### WHAT NEEDS TO BE DONE
Transcribe exactly the line containing "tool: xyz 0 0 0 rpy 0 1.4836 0" plus every later line in the data.

### SUPPLIED INFORMATION
------------------------------
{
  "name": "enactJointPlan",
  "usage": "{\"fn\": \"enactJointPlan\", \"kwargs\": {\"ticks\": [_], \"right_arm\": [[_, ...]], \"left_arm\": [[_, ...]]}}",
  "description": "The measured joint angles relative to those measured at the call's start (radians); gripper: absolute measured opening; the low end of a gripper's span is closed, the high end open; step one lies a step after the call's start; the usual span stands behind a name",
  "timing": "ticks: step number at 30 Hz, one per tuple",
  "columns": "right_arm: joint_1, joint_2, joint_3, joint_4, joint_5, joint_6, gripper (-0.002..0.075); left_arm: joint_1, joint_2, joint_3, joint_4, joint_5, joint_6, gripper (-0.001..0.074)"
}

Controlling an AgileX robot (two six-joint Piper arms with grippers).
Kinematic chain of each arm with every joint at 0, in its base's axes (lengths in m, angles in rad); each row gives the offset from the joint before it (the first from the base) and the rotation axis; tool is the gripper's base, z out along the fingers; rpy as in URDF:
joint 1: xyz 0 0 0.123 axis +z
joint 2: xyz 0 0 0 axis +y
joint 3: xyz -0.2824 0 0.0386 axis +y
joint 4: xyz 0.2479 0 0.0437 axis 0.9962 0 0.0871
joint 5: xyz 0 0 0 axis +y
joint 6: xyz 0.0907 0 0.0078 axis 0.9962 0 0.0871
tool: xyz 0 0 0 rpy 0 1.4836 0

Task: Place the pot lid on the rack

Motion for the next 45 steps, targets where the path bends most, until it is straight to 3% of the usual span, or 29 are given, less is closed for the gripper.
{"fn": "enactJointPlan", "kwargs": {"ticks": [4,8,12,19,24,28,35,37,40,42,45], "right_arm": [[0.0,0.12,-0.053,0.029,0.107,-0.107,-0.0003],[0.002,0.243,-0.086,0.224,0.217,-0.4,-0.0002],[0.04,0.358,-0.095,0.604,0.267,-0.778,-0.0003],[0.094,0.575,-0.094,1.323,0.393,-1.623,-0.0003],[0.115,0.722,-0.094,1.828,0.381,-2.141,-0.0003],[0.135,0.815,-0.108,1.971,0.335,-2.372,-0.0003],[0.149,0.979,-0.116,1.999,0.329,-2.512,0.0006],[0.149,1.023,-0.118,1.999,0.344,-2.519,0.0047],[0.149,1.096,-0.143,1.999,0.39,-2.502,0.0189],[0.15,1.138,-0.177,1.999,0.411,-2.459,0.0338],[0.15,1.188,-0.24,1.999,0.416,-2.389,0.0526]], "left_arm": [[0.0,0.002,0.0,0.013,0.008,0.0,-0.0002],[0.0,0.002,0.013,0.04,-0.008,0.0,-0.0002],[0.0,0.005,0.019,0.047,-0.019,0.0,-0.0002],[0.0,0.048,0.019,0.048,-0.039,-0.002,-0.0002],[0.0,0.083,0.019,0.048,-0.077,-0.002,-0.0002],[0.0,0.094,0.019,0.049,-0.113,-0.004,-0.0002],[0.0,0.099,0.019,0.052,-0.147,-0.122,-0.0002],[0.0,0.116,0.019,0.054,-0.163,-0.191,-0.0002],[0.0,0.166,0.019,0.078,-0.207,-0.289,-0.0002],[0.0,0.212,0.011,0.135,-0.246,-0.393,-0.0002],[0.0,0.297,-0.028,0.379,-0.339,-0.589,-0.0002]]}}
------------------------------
### PROBLEM SOLUTION
tool: xyz 0 0 0 rpy 0 1.4836 0

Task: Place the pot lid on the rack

Motion for the next 45 steps, targets where the path bends most, until it is straight to 3% of the usual span, or 29 are given, less is closed for the gripper.
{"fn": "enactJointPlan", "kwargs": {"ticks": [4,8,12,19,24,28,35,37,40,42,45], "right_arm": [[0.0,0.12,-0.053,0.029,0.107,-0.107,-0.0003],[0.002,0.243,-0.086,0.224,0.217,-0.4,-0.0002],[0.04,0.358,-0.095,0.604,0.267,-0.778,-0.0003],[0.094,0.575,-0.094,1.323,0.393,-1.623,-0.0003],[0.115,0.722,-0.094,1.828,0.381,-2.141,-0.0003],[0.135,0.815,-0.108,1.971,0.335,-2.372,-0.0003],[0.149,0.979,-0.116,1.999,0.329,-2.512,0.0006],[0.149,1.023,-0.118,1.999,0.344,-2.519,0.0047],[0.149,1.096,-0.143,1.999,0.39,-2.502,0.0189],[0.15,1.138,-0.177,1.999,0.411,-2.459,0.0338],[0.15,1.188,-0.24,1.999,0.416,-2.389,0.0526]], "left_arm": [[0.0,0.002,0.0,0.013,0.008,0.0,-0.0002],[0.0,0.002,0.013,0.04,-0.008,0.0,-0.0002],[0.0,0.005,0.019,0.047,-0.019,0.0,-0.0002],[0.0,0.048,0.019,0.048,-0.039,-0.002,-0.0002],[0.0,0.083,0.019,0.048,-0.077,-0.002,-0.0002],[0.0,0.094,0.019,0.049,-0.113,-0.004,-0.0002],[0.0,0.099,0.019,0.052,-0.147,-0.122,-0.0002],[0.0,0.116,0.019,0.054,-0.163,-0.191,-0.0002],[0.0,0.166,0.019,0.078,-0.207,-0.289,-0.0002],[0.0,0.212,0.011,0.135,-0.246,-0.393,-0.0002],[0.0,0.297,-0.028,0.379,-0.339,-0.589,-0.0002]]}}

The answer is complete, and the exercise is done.